### EXERCISE OBJECTIVE
Only the lines below from the one containing "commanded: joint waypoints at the" through the one containing "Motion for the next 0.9" belong in the answer, repeated exactly and without pictures.

- - - -

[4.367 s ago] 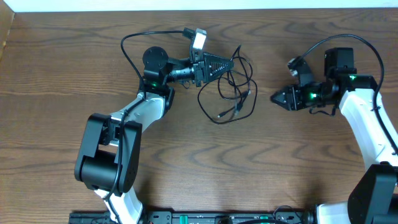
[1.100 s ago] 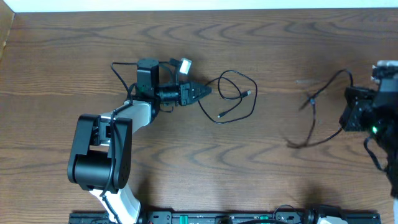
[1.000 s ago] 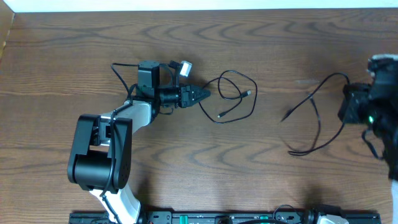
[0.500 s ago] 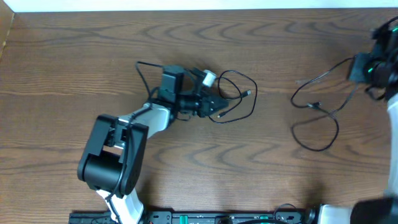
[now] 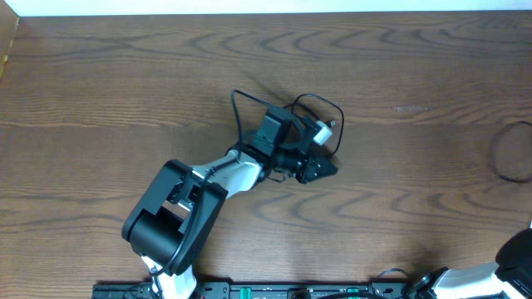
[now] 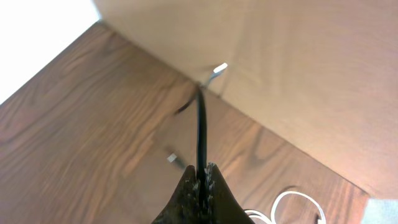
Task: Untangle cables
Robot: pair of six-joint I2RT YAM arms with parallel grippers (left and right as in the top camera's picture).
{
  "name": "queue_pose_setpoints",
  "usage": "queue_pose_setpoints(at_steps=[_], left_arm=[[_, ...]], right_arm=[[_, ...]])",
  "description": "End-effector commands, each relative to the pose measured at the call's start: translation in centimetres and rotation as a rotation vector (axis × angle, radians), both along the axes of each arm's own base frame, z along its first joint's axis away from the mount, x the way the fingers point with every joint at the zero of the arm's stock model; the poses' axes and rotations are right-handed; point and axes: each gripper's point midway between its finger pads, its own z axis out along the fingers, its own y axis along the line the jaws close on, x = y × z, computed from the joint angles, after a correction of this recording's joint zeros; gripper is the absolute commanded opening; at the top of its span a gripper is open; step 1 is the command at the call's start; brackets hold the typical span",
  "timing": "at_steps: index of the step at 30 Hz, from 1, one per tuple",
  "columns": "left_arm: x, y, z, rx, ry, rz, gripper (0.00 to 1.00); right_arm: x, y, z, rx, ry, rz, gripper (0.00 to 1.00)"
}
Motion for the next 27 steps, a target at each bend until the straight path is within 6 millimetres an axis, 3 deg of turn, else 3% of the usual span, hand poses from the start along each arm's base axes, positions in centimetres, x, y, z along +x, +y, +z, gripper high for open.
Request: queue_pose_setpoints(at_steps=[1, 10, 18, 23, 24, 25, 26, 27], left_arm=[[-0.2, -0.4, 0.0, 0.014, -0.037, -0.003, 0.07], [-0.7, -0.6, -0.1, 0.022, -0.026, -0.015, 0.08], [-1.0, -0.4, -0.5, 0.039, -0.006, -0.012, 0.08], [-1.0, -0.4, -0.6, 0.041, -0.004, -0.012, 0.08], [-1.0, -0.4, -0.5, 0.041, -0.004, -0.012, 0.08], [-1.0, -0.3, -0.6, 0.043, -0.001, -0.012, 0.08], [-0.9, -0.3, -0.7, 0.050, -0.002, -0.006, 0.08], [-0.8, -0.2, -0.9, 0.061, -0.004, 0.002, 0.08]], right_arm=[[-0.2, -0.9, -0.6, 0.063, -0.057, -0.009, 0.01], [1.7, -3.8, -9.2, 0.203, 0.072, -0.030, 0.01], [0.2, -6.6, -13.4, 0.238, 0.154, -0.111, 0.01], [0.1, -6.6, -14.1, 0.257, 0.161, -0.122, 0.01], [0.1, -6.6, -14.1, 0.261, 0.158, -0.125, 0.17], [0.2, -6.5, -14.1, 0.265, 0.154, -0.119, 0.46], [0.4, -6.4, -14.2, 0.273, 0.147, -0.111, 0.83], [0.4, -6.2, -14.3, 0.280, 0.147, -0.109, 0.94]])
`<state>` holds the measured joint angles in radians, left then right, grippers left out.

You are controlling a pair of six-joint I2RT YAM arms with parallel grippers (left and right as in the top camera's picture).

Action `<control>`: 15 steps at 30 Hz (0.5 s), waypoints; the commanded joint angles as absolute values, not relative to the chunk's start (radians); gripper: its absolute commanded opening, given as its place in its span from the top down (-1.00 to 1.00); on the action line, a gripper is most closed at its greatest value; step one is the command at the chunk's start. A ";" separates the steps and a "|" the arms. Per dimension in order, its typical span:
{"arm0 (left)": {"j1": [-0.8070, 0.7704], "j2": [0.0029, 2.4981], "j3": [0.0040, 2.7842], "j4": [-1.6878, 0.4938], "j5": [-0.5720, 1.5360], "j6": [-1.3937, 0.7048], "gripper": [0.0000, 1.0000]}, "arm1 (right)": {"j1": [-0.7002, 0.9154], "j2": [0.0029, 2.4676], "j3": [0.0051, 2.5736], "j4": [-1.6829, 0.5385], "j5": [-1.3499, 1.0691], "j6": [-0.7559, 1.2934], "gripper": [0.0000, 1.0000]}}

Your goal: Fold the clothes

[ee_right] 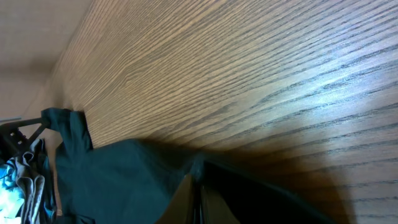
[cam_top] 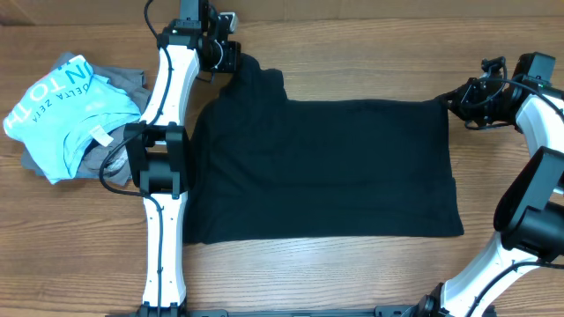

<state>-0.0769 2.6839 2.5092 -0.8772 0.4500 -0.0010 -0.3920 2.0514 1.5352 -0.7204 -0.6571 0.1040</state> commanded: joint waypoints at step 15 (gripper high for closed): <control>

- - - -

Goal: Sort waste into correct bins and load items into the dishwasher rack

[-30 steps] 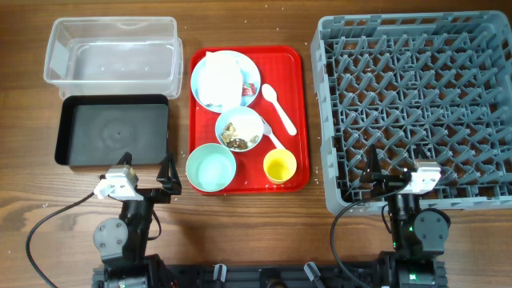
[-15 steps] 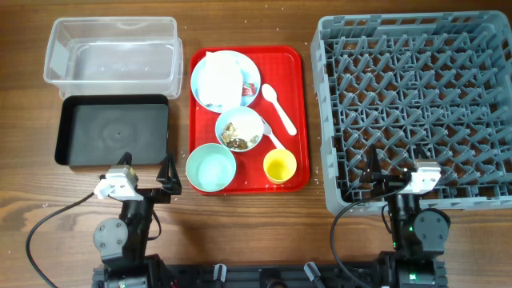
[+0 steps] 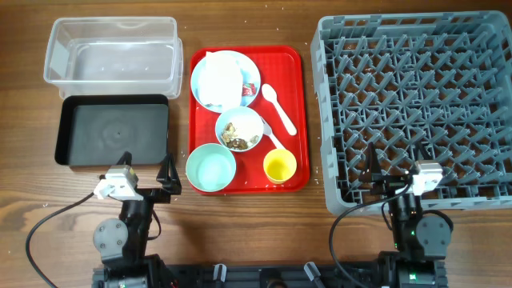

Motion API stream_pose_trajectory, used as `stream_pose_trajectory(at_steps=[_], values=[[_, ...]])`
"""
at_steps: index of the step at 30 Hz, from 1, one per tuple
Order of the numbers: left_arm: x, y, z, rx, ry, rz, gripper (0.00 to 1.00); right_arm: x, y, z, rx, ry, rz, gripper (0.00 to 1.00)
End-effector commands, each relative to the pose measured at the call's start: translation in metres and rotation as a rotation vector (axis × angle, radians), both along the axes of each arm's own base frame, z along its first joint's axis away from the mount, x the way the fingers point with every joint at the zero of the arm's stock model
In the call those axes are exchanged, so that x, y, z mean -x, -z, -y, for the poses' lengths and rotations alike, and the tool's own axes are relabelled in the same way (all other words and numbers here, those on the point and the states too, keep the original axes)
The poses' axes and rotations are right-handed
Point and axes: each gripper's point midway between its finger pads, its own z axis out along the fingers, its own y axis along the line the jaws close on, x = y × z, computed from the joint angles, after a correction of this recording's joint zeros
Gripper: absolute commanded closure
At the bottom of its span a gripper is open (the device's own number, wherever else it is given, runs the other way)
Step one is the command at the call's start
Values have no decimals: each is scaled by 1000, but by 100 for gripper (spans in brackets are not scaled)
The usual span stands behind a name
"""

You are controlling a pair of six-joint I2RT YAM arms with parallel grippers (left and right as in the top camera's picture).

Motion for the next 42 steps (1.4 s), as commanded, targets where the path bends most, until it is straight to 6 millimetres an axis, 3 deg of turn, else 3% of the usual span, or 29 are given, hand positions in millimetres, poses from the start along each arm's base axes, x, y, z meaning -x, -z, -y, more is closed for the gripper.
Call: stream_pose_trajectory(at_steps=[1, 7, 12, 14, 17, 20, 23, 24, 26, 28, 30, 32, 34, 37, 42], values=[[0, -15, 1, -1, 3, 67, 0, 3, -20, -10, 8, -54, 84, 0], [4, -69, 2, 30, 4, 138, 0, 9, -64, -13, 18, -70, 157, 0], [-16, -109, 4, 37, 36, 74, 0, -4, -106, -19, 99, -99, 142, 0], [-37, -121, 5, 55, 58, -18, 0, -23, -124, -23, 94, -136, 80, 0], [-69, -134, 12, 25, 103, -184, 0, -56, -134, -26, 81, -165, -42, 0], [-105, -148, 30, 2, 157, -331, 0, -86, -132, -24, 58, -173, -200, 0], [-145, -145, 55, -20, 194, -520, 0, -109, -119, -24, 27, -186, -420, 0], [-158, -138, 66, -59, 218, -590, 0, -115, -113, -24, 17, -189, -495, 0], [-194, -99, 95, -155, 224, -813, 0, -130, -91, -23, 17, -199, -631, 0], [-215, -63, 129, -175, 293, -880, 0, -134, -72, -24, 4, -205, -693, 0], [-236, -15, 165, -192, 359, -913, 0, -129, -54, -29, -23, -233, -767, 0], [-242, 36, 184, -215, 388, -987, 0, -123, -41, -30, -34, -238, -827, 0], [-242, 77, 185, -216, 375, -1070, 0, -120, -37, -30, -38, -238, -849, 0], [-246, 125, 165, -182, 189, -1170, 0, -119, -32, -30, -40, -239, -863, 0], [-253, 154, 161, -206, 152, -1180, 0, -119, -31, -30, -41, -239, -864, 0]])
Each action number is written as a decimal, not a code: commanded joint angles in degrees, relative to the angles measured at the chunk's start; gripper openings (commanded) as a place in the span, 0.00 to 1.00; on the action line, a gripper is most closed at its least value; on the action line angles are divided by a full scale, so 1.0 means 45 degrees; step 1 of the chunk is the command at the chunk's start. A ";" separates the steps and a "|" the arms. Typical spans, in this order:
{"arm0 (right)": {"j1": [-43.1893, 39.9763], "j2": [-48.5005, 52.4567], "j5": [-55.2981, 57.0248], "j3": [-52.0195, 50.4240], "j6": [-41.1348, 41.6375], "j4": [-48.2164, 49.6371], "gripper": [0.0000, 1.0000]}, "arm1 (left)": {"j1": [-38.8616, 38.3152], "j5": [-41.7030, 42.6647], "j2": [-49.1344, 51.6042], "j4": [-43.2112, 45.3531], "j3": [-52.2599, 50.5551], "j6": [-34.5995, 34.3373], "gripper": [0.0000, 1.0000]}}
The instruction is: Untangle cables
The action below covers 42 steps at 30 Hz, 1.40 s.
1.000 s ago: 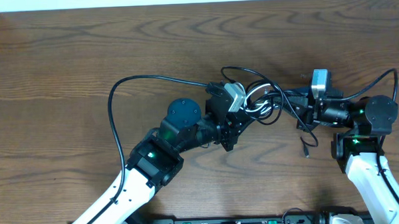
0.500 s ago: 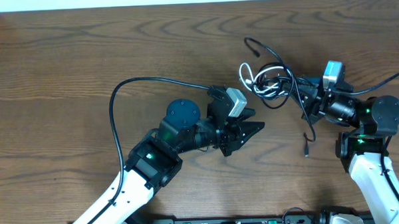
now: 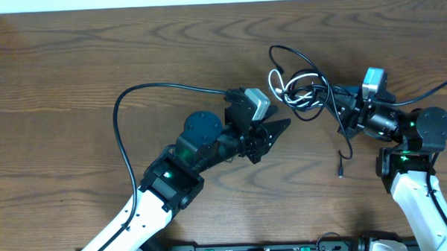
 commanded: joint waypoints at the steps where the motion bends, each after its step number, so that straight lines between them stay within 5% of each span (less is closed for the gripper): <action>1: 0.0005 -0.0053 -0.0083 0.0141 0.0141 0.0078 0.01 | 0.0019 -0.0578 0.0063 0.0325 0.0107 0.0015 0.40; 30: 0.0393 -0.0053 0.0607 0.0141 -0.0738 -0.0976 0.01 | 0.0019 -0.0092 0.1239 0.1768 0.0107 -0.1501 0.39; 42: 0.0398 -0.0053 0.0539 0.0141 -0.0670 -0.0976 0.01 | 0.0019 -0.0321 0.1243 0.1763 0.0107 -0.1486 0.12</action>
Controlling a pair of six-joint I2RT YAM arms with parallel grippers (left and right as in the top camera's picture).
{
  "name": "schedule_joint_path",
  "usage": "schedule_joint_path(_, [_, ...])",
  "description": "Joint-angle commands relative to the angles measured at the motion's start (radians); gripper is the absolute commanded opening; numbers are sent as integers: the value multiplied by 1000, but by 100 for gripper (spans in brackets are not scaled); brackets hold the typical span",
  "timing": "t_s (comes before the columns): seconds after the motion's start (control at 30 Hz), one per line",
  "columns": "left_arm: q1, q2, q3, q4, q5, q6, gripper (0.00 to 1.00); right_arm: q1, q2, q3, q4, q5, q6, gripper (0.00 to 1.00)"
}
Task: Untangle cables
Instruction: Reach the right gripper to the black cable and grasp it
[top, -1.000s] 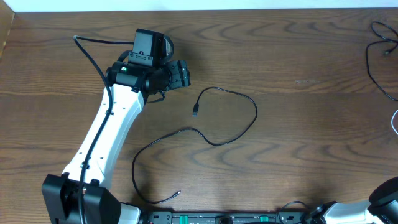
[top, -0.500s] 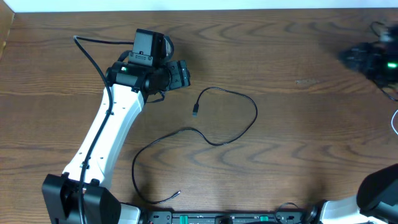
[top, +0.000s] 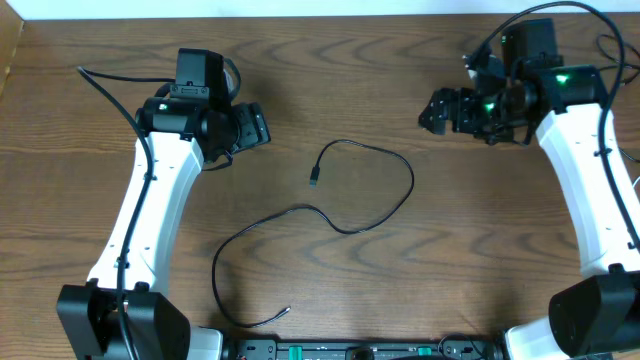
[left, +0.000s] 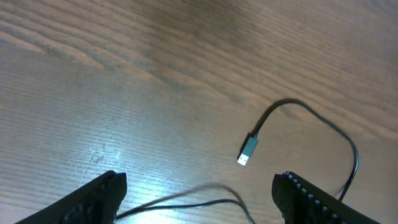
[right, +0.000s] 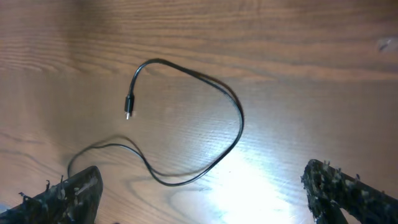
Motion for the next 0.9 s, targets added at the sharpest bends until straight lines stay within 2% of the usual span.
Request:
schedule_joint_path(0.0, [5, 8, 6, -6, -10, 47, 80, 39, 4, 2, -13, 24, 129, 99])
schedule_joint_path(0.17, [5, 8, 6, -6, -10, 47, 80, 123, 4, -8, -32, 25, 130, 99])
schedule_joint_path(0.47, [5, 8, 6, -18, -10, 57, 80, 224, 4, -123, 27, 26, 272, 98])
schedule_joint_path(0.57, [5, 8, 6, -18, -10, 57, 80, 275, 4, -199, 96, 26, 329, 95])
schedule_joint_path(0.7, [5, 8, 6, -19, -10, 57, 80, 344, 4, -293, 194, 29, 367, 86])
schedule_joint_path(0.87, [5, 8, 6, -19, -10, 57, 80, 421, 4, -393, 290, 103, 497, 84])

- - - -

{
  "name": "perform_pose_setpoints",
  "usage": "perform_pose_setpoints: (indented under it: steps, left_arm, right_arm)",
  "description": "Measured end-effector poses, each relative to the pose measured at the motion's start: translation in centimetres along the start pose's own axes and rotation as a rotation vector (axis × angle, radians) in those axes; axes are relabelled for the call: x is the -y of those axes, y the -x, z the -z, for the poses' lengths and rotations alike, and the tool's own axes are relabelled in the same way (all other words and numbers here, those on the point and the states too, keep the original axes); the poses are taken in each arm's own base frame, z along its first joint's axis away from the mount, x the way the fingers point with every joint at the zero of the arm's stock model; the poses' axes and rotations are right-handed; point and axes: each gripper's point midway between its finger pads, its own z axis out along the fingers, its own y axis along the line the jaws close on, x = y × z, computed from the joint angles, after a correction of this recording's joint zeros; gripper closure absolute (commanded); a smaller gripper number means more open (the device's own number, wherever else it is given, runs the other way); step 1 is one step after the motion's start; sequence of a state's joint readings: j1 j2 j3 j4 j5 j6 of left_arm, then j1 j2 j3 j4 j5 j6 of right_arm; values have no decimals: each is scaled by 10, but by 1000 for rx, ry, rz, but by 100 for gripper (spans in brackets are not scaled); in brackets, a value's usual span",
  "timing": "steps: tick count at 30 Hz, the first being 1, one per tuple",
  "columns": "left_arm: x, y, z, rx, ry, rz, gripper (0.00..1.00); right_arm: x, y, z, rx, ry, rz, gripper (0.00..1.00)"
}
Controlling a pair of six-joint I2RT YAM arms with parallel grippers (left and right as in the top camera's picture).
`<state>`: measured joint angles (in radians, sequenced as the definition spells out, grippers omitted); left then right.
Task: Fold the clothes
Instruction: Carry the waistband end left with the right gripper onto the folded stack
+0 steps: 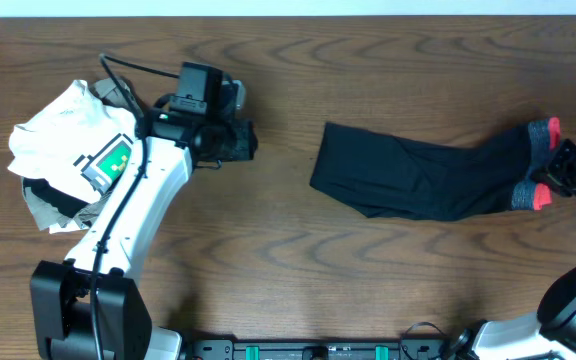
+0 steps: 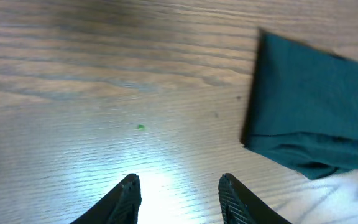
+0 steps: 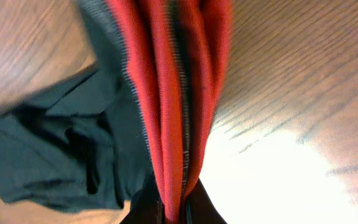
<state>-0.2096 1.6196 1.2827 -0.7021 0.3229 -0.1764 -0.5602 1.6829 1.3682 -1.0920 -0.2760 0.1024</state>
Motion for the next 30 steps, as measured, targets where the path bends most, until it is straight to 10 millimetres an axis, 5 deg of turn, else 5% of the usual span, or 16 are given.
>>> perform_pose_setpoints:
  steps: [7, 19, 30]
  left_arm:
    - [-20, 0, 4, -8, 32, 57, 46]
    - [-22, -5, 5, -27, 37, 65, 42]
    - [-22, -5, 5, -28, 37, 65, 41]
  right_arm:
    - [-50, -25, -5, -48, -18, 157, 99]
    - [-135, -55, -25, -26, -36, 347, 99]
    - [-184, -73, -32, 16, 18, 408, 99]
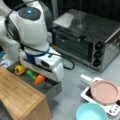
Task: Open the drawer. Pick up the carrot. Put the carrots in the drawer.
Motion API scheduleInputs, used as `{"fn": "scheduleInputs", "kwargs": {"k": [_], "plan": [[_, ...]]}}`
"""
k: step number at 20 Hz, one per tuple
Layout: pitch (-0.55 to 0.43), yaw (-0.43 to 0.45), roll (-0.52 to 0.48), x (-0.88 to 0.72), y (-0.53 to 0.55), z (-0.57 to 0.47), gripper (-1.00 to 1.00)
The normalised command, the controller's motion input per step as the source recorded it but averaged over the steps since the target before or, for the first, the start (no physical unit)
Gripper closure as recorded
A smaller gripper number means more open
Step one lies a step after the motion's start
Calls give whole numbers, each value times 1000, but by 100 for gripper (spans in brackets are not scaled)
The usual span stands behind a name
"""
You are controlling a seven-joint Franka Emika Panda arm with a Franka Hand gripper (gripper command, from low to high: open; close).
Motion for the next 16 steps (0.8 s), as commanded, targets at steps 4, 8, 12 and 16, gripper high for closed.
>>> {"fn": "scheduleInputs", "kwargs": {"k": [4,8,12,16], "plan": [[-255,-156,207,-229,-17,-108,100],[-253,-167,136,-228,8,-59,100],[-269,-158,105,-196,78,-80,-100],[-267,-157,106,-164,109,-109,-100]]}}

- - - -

### TASK OUTPUT
 commanded: joint waypoints at the steps where the motion bends, each after its step number, so that straight lines between them stay within 5% of each span (less is closed for the gripper): <action>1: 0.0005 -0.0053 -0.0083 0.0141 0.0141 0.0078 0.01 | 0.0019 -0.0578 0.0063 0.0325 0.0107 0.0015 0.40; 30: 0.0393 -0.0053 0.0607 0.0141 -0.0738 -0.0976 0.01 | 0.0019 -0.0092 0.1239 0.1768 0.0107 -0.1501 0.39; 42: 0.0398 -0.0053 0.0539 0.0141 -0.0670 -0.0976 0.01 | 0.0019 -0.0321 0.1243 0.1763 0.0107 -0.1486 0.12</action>
Controlling a pair of six-joint I2RT YAM arms with parallel grippers (left and right as in the top camera's picture).
{
  "name": "schedule_joint_path",
  "usage": "schedule_joint_path(_, [_, ...])",
  "description": "Joint-angle commands relative to the angles measured at the motion's start (radians); gripper is the absolute commanded opening; numbers are sent as integers: the value multiplied by 1000, but by 100 for gripper (spans in brackets are not scaled); brackets hold the typical span",
  "timing": "t_s (comes before the columns): seconds after the motion's start (control at 30 Hz), one per line",
  "columns": "left_arm: q1, q2, q3, q4, q5, q6, gripper (0.00 to 1.00); right_arm: q1, q2, q3, q4, q5, q6, gripper (0.00 to 1.00)"
}
Task: Untangle cables
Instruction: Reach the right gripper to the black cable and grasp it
[top, -1.000s] 
[top, -0.500s] 
[top, +0.000s] 
[left, +0.000s] 
[right, +0.000s] 
Motion for the next 0.9 s, targets added at the sharpest bends until straight lines stay within 2% of the usual span.

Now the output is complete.